◆ The data:
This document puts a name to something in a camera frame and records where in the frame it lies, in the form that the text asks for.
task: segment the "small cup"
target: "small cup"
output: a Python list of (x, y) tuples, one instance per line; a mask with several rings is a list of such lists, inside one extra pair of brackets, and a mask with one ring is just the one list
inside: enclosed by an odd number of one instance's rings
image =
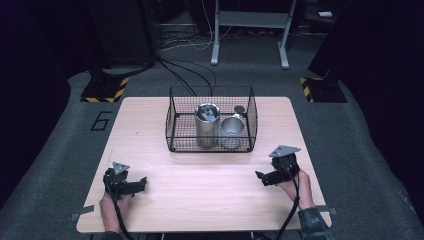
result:
[(243, 131), (244, 123), (239, 114), (226, 118), (221, 123), (222, 146), (228, 149), (238, 148)]

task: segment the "silver cup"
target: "silver cup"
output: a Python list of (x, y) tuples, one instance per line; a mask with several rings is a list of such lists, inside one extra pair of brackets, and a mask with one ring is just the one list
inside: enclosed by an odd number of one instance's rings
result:
[(222, 146), (228, 149), (238, 148), (243, 136), (244, 123), (239, 114), (224, 119), (221, 123)]
[(204, 148), (215, 147), (219, 137), (219, 108), (213, 103), (200, 104), (195, 115), (197, 144)]

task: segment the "table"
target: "table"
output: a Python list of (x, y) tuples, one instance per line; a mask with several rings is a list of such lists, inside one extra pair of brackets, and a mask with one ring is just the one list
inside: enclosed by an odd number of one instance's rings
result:
[[(325, 205), (308, 150), (288, 98), (256, 97), (258, 133), (250, 153), (173, 153), (165, 141), (169, 98), (129, 97), (122, 102), (82, 214), (81, 233), (103, 232), (99, 200), (102, 177), (112, 162), (130, 165), (128, 182), (147, 176), (135, 194), (126, 227), (130, 232), (278, 230), (293, 203), (282, 189), (264, 187), (255, 171), (273, 171), (268, 155), (278, 146), (300, 147), (298, 164), (311, 177), (316, 205)], [(322, 212), (328, 225), (328, 212)], [(297, 214), (287, 229), (299, 229)]]
[(212, 50), (211, 64), (217, 65), (220, 48), (219, 26), (239, 26), (239, 27), (265, 27), (284, 29), (281, 41), (278, 42), (278, 52), (280, 54), (281, 66), (283, 69), (289, 68), (289, 61), (286, 53), (287, 36), (293, 18), (294, 8), (297, 0), (291, 0), (288, 13), (260, 13), (260, 12), (239, 12), (220, 11), (219, 0), (215, 0), (215, 39)]

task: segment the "metal rack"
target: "metal rack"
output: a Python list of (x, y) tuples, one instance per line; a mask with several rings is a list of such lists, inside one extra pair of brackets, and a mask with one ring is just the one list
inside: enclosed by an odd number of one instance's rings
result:
[(283, 37), (278, 42), (278, 51), (280, 53), (281, 66), (283, 69), (289, 68), (289, 61), (286, 53), (287, 36), (290, 30), (290, 24), (293, 18), (294, 7), (297, 0), (292, 0), (288, 13), (258, 13), (258, 12), (233, 12), (220, 11), (219, 0), (215, 0), (215, 39), (212, 51), (211, 64), (218, 64), (219, 57), (219, 27), (220, 26), (239, 26), (239, 27), (269, 27), (284, 29)]
[[(166, 117), (166, 141), (171, 152), (251, 152), (255, 146), (258, 115), (253, 88), (243, 87), (185, 87), (170, 88), (170, 105)], [(234, 149), (222, 145), (222, 137), (211, 148), (203, 148), (196, 142), (195, 109), (203, 103), (214, 103), (220, 109), (220, 121), (234, 115), (234, 108), (242, 106), (240, 114), (245, 129)]]

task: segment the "sleeve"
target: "sleeve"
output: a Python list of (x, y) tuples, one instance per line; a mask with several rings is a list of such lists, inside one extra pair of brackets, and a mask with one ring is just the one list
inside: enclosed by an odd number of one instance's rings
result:
[(302, 239), (304, 240), (333, 240), (330, 228), (322, 219), (316, 207), (299, 211), (300, 227), (302, 229)]
[(104, 232), (100, 240), (123, 240), (121, 235), (116, 232)]

◆ Aim of the exercise:
Any images must be left out; transcribe the rest of the material exactly.

◆ Written answer:
This document puts a name to something in a camera frame and records where in the frame it lies, in the form that the text asks for.
task: segment the "small cup"
target: "small cup"
output: a Python list of (x, y) tuples, one instance per line; a mask with several rings is a list of such lists, inside one extra pair of brackets, and a mask with one ring is just the one list
inside: enclosed by an odd number of one instance's rings
image =
result:
[(243, 131), (244, 123), (239, 114), (226, 118), (221, 123), (222, 146), (228, 149), (238, 148)]

task: segment the "silver cup"
target: "silver cup"
output: a Python list of (x, y) tuples, one instance per line; a mask with several rings is a list of such lists, inside one extra pair of brackets, and a mask with one ring is just the one list
inside: enclosed by an odd number of one instance's rings
result:
[(222, 146), (228, 149), (238, 148), (243, 136), (244, 123), (239, 114), (224, 119), (221, 123)]
[(204, 148), (215, 147), (219, 137), (219, 108), (213, 103), (200, 104), (195, 115), (197, 144)]

task: segment the "table"
target: "table"
output: a Python list of (x, y) tuples, one instance per line; a mask with several rings is a list of such lists, inside one extra pair of brackets, and a mask with one ring is just the one list
inside: enclosed by an odd number of one instance's rings
result:
[[(325, 205), (308, 150), (288, 98), (256, 97), (258, 133), (250, 153), (173, 153), (165, 141), (169, 98), (129, 97), (122, 102), (82, 214), (81, 233), (103, 232), (99, 200), (102, 177), (112, 162), (130, 165), (128, 182), (147, 176), (135, 194), (126, 227), (130, 232), (278, 230), (293, 203), (282, 189), (264, 187), (255, 171), (273, 171), (268, 155), (278, 146), (300, 147), (298, 164), (311, 177), (316, 205)], [(322, 212), (328, 225), (328, 212)], [(297, 214), (287, 229), (299, 229)]]
[(212, 50), (211, 64), (217, 65), (220, 48), (219, 26), (239, 26), (239, 27), (265, 27), (284, 29), (281, 41), (278, 42), (278, 52), (280, 54), (281, 66), (283, 69), (289, 68), (289, 61), (286, 53), (287, 36), (293, 18), (294, 8), (297, 0), (291, 0), (288, 13), (260, 13), (260, 12), (239, 12), (220, 11), (219, 0), (215, 0), (215, 39)]

task: segment the "metal rack"
target: "metal rack"
output: a Python list of (x, y) tuples, one instance per line; a mask with several rings is a list of such lists, inside one extra pair of brackets, and a mask with one ring is just the one list
inside: enclosed by an odd number of one instance's rings
result:
[(283, 37), (278, 42), (278, 51), (280, 53), (281, 66), (283, 69), (289, 68), (289, 61), (286, 53), (287, 36), (290, 30), (290, 24), (293, 18), (294, 7), (297, 0), (292, 0), (288, 13), (258, 13), (258, 12), (233, 12), (220, 11), (219, 0), (215, 0), (215, 39), (212, 51), (211, 64), (218, 64), (219, 57), (219, 27), (220, 26), (239, 26), (239, 27), (269, 27), (284, 29)]
[[(166, 117), (166, 141), (171, 152), (251, 152), (255, 146), (258, 115), (253, 88), (243, 87), (185, 87), (170, 88), (170, 105)], [(234, 149), (222, 145), (222, 137), (211, 148), (203, 148), (196, 142), (195, 109), (203, 103), (214, 103), (220, 109), (220, 121), (234, 115), (234, 108), (242, 106), (240, 114), (245, 129)]]

task: segment the "sleeve"
target: "sleeve"
output: a Python list of (x, y) tuples, one instance per line; a mask with several rings is a list of such lists, inside one extra pair of brackets, and a mask with one ring is just the one list
inside: enclosed by an odd number of one instance's rings
result:
[(302, 239), (304, 240), (333, 240), (330, 228), (322, 219), (316, 207), (299, 211), (300, 227), (302, 229)]
[(104, 232), (100, 240), (123, 240), (121, 235), (116, 232)]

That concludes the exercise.